2022 übernahm Aurore Jeudy den Posten der Chef-Önologin bei Schlumberger und ist damit die erste weibliche Kellermeisterin des Landes. Ihre Arbeit beginnt aber bereits in den Weingärten – und endet keineswegs bei der Produktherstellung. Gastro.News hat mit ihr gesprochen.
„Ich wurde in der Champagne ausgebildet“ erzählt uns Aurore Jeudy auf die Frage, wo die Reise zu ihrer Berufung begann, und gibt uns gleich eine Idee, wie viel Expertise sie mitbringt. Die sympathische Französin ist 2022 in die Traditionssektkellerei Schlumberger als Kellermeisterin eingestiegen und verantwortet nun Produktion und Qualität der Schaumweine von der Traube bis zur Flasche. Gebürtig aus der Weißweinregion Elsass studierte Jeudy Önologie an der Université de Reims in Champagne, und arbeite bereits vor ihrem Abschluss als Winzerassistentin in namhaften Häusern wie Domaine Roblet-Monnot, Perrier-Jouët und Champagne De Castellane. Obwohl viele Frauen mit ihr studierten, gingen nur wenige in die Produktion. „Im Studium waren zur Hälfte Frauen, aber viele Kolleginnen gehen eher ins Qualitätsmanagement oder ins Labor,“ so die Winzerin. „Ich selbst bin seit 16 Jahren Sparkling Fine Wine Maker, aber die Branche ist immer noch männerdominiert.“ Auch in Österreich lässt sich das leicht erkennen. Winzerinnen gibt es, aber keine weiblichen Kellermeisterinnen. Das änderte sich mit Jeudy, als Schlumberger im Sommer 2022 anrief. „Ich musste eigentlich kaum nachdenken,“ erinnert sie sich zurück.
Trinkkultur & guter Ruf
Dass es in Österreich eine starke Schaumweinproduktion gibt, weiß man auch in Frankreich. Der Ruf ist gut, besser, als man meinen könnte. „Es ist auf jeden Fall bekannt, dass guter Sekt in Österreich hergestellt wird. Auch Schlumberger hat in Frankreich einen guten Ruf.“
Ausschlaggebend für den Umzug nach Wien war für Jeudy die österreichische Sektkultur und das Herstellungsverfahren, das von Schlumberger verwendet wird. „Ich schätze es, dass es in Österreich eine gelebte Sekt Kultur gibt, die immer beliebter wird. Außerdem ist mir wichtig, dass Schlumberger nach Méthode Traditionnelle mit Flaschengärung arbeitet.“ Mit ihrer Ausbildung in Champagne schließt sich auch geschichtlich der Kreis – denn vor über 180 Jahren hat bereits Schlumberger Gründer Robert Alwin Schlumberger das Handwerk der Schaumweinherstellung dort erlernt, und nach Österreich gebracht. Auch die Tradition des Hauses spielt eine wichtige Rolle. „Ich weiß, wie wichtig die Geschichte eines Hauses ist. Für die Qualität, die Erfahrung, das Produkt und das Image.“ Sie selbst identifiziert sich absolut mit ihrer neuen Stelle: „In meinen Adern fließt Sparkling,“ lacht die Französin. Ausbaufähig sei jedoch, dass die Österreicher öfter gezielt auf heimischen Sekt zurückgreifen würden. Heimischer Wein stehe in guten Weinkarten häufig an erster Stelle. Schaumwein jedoch fällt oft noch hinter den Franzosen und Italiener zurück – zu Unrecht.

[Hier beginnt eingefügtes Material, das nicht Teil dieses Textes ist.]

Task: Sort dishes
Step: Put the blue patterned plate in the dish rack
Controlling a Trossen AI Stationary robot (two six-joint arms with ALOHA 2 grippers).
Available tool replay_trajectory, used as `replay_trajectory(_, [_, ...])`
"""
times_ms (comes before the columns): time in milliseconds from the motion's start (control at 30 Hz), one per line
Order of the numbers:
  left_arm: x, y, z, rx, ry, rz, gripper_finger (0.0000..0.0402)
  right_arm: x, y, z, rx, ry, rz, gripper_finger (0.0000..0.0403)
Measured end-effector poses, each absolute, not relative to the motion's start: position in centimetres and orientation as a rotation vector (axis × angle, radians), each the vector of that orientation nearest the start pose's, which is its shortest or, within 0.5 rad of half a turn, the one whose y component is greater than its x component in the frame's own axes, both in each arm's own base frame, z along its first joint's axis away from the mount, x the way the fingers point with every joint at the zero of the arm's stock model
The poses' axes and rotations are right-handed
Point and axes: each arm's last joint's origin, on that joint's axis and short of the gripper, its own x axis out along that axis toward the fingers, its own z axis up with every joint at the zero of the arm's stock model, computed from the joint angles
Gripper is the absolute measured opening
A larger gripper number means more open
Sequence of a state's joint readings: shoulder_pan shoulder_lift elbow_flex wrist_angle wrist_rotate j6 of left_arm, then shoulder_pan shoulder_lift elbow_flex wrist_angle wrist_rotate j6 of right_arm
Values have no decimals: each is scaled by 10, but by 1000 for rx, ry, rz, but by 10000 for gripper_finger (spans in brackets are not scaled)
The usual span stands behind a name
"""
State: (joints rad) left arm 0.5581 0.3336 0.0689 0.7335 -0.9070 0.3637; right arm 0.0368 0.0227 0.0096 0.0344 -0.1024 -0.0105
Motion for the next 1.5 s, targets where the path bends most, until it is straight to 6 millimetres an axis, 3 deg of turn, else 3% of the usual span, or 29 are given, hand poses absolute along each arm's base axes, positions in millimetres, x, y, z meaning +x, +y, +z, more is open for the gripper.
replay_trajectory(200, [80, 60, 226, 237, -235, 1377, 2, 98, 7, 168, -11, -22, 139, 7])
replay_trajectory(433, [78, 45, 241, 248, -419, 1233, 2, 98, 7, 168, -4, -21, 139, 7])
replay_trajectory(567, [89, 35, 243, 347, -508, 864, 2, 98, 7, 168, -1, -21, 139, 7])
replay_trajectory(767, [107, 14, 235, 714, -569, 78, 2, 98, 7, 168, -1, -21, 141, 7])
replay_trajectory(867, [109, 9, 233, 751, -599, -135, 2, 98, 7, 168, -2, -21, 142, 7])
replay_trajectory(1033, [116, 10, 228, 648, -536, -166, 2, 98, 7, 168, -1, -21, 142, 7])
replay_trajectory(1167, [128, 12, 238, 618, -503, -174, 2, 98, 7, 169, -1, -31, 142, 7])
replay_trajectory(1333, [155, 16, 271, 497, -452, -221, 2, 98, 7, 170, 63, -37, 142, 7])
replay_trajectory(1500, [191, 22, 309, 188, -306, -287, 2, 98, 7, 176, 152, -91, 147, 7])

Vom Weingarten in den Keller – und dann?
Als Kellermeisterin bezieht sich Jeudy’s Arbeit aber keineswegs nur auf den Keller. Deshalb trifft es „Chef-Önologin“ in jedem Fall besser. „Ich gehe selbst zu all unseren Partnerwinzern in Poysdorf und Andau, und schaue mir die Trauben vor der Ernte an. Da kann es schon sein, dass ich sage, da und dort braucht es noch ein paar Tage, um den idealen Lesezeitpunkt zu erreichen.“ Einfach ist die Arbeit aber nicht. Es braucht eine gewisse Portion Magie und reichlich Erfahrung, um allein schon die Ernte auf den Punkt zu bringen, so dass das Produkt am Ende perfekt ist. „Der Klimawandel ist im Weingarten schon stark zu spüren. Es ist kein Jahr mehr wie das andere, man kann sich nicht auf fixe Zeitpunkte verlassen. Wir ernten manchmal schon Ende August Sorten, die erst Anfang Oktober reif sein sollten. Manchmal würde ich mir eine Glaskugel wünschen, die mir die Zukunft voraussagt. Aber das Einzige, was hilft ist die Erfahrung.“ Im Keller gilt schließlich „Ein guter Sekt braucht Zeit“. Die richtigen Nuancen aus verschiedenen Weinen zu finden ist Jeudy’s Aufgabe – und das geht manchmal schon fast Richtung Kunst. Oder sogar Floristik. „Einen Sekt zu kreieren ist wie ein Blumenbouquet zusammenzustellen. Ich habe z.B. nicht nur einen Chardonnay oder Weißburgunder, sondern zehn verschiedene, die ich sozusagen zu komplexen Bouquets zusammenstellen kann. Das ist das Schöne an dem Beruf, und gleichzeitig die Herausforderung.“
Aurore Jeudy setzt auf Stilistik & Qualität
Als Visitenkarte des Hauses Schlumberger sieht die Weinexpertin die „Sparkling“ Linie. „Die hat die typische Charakteristik des Hauses – feinperlig, mit leicht frischer Note. Natürlich wird es nach oben immer komplexer. Aber das Standardprodukt muss immer das beste sein.“ Zusammenfassend ist ihre Kernaufgabe als Kellermeisterin die Sicherstellung von Qualität und Stilistik – als konstante Faktoren über Jahre hinweg. „Dazu gehören die Qualität im Glas, die Freude, die der Konsument beim Trinken hat, und das Bild, dass er von der Marke hat. Stilistik entsteht durch Struktur, Frische und Balance. Und das alles entsteht aus Erfahrung,“ schließt die Expertin.